Wednesday, February 01, 2006

Coretta Scott King



The widow of American civil rights legend, Martin Luther King Junior, has died in her sleep at the age of 78, her family announced on Tuesday.

"Her daughter went in to wake her up and she was not able to and so she quietly slipped away. Her spirit will remain with us just as her husband's has," Andrew Young, a family friend and former civil rights activist said.

Ms Scott King died at 0700 GMT of a heart attack at a holistic clinic in Rosarito, Mexico, said institution director Humberto Simanti.

She had also been fighting ovarian cancer and last year suffered a heart attack and stroke.

Her body was being taken to Atlanta, Georgia for burial.

Highlights of this peaceful woman's life......

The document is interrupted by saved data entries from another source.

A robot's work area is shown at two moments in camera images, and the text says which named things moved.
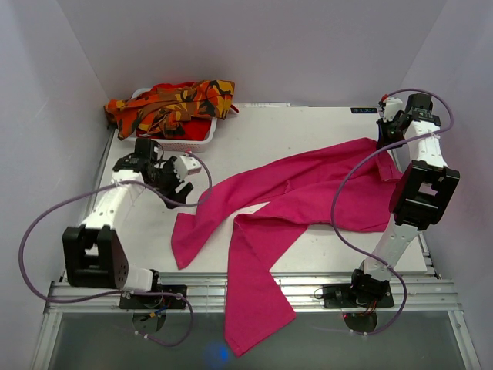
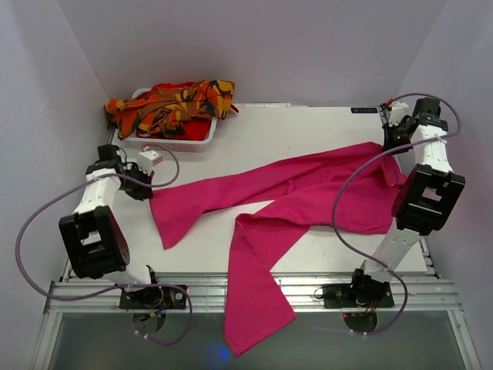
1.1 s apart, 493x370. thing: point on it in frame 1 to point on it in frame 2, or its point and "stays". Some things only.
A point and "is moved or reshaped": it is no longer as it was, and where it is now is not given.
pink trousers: x=346 y=186 is moved or reshaped
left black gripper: x=182 y=196 to x=144 y=193
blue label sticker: x=364 y=110 stays
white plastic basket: x=179 y=146 stays
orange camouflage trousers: x=168 y=111 stays
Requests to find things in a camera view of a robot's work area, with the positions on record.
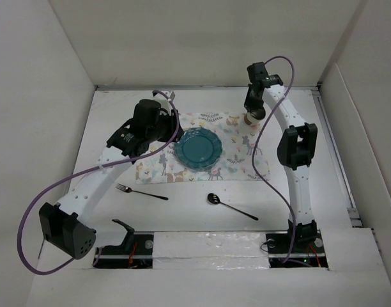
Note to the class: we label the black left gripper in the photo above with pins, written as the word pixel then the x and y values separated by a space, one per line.
pixel 171 121

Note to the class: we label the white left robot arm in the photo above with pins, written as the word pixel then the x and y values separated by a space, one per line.
pixel 65 223

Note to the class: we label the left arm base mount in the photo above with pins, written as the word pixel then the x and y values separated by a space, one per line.
pixel 134 252

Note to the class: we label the black metal fork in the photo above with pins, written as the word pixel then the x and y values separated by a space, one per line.
pixel 127 189

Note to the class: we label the teal scalloped plate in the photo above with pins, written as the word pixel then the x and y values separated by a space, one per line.
pixel 198 149

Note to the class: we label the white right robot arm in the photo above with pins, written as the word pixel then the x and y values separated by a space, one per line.
pixel 296 149

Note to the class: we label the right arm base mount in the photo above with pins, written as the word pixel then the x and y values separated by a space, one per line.
pixel 305 254

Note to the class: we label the black slotted spoon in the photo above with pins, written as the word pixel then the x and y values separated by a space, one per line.
pixel 213 199

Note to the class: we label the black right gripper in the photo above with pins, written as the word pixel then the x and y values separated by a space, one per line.
pixel 251 105

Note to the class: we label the white metal cup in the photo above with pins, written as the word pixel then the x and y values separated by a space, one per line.
pixel 253 117

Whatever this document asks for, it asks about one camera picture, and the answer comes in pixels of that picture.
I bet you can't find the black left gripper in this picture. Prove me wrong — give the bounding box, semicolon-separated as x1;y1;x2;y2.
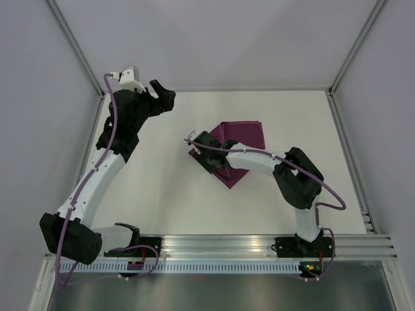
131;80;176;132

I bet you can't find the purple cloth napkin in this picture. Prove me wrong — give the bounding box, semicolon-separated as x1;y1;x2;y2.
189;121;265;189

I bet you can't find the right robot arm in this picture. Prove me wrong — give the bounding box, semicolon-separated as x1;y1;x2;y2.
186;131;324;256

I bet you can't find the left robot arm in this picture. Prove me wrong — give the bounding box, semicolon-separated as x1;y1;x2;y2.
40;80;176;264

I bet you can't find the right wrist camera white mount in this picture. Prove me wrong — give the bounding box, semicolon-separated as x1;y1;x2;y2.
184;130;198;145

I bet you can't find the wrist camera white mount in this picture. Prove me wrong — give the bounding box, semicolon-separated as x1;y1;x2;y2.
111;66;146;93
184;130;198;145

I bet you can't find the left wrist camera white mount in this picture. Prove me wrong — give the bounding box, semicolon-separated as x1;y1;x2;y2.
111;66;146;93

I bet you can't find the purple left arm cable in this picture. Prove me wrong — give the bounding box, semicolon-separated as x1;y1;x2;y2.
54;73;160;291

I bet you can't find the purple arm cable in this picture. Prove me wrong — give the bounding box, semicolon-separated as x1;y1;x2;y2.
186;139;347;211
54;73;160;291

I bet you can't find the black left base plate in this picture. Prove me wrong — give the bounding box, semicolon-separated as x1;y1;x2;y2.
132;236;162;258

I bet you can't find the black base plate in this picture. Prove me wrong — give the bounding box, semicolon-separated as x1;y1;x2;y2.
132;236;162;258
271;236;334;259

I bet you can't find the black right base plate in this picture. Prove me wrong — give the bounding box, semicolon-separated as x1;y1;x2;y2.
271;236;334;259

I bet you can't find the white slotted cable duct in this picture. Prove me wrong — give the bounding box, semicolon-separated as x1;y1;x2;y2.
75;260;300;274

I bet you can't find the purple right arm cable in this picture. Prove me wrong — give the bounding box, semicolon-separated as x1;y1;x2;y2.
186;139;347;211

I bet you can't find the aluminium frame post left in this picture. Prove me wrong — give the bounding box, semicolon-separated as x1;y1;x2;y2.
43;0;104;98

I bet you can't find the aluminium frame post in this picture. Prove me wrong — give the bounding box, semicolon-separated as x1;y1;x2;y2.
43;0;104;98
327;0;389;97

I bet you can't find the aluminium front rail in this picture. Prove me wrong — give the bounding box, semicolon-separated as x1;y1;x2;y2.
45;235;398;262

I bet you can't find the aluminium frame post right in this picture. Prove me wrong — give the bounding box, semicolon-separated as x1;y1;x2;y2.
327;0;389;97

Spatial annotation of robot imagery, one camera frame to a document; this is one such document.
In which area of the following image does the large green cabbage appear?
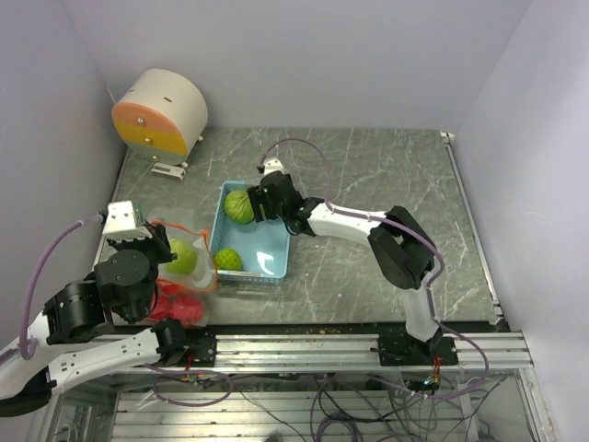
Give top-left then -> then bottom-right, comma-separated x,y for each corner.
224,190 -> 254,225
167,238 -> 198,275

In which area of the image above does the clear orange-zip bag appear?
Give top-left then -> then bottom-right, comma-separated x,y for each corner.
146,279 -> 208,329
147,207 -> 218,296

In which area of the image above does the red tomato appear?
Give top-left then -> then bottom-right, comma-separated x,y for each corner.
172,296 -> 204,328

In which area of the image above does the red pomegranate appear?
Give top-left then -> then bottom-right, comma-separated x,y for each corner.
148,295 -> 173,321

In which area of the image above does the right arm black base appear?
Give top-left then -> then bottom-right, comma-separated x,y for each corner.
371,333 -> 458,366

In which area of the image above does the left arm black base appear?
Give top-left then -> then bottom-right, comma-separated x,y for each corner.
150,318 -> 217,367

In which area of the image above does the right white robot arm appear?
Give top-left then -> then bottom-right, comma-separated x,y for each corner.
247,171 -> 445,365

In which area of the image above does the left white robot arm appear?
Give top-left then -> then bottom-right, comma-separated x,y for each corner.
1,223 -> 188,417

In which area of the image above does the light blue plastic basket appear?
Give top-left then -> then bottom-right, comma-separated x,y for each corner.
209,180 -> 291,285

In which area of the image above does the small green cabbage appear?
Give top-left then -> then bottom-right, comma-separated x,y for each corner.
214,248 -> 243,272

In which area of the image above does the white slotted plastic block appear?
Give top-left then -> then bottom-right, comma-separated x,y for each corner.
151,162 -> 186,181

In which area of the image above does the round cream drawer box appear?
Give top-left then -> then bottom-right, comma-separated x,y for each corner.
111,68 -> 209,167

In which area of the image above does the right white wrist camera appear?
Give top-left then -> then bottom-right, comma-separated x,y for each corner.
257,157 -> 284,176

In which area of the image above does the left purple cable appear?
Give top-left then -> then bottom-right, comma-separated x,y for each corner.
16,213 -> 107,361

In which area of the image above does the purple cable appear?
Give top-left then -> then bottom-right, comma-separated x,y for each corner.
260,137 -> 491,401
16,213 -> 107,361

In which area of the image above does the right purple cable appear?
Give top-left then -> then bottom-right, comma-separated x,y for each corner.
260,137 -> 491,401

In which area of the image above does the white corner bracket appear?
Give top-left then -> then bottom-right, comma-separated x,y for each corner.
440,131 -> 455,145

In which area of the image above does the aluminium frame rail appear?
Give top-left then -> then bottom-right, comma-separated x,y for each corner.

Born April 27, 1927 in segregated Alabama, Ms Scott King grew up on her parents' farm.

Her father, Obediah Scott, was the first black man in the area to own a truck and then launched a truck-farming business, which drew opposition from white neighbours.

Her mother, Bernice, frustrated that buses took only white children to school, rented a bus to transport black children to classes.

In 1945, after graduating from high school, Ms Scott King followed her older sister to College, where she earned a degree in music and elementary education.

Her sister was the college's first full-time black student.

Ms Scott King went on to study at the New England Conservatory of Music in 1951, where she met her future husband.

The promising singer married Martin Luther King Jr in 1953 immediately supporting his equal rights campaign, often speaking in the Nobel Peace prize laureate's place when he was unable to attend an engagement.

She was with him in 1963 when he delivered his famous "I Have a Dream" speech at the Lincoln Memorial in Washington.

Four days after his assassination in 1968, Ms Scott King led an equal rights march by 50,000 people through the streets of the Tennessee city.

In the following years, while raising four children, she campaigned fiercely to keep alive her husband's husband's message of non-violent change.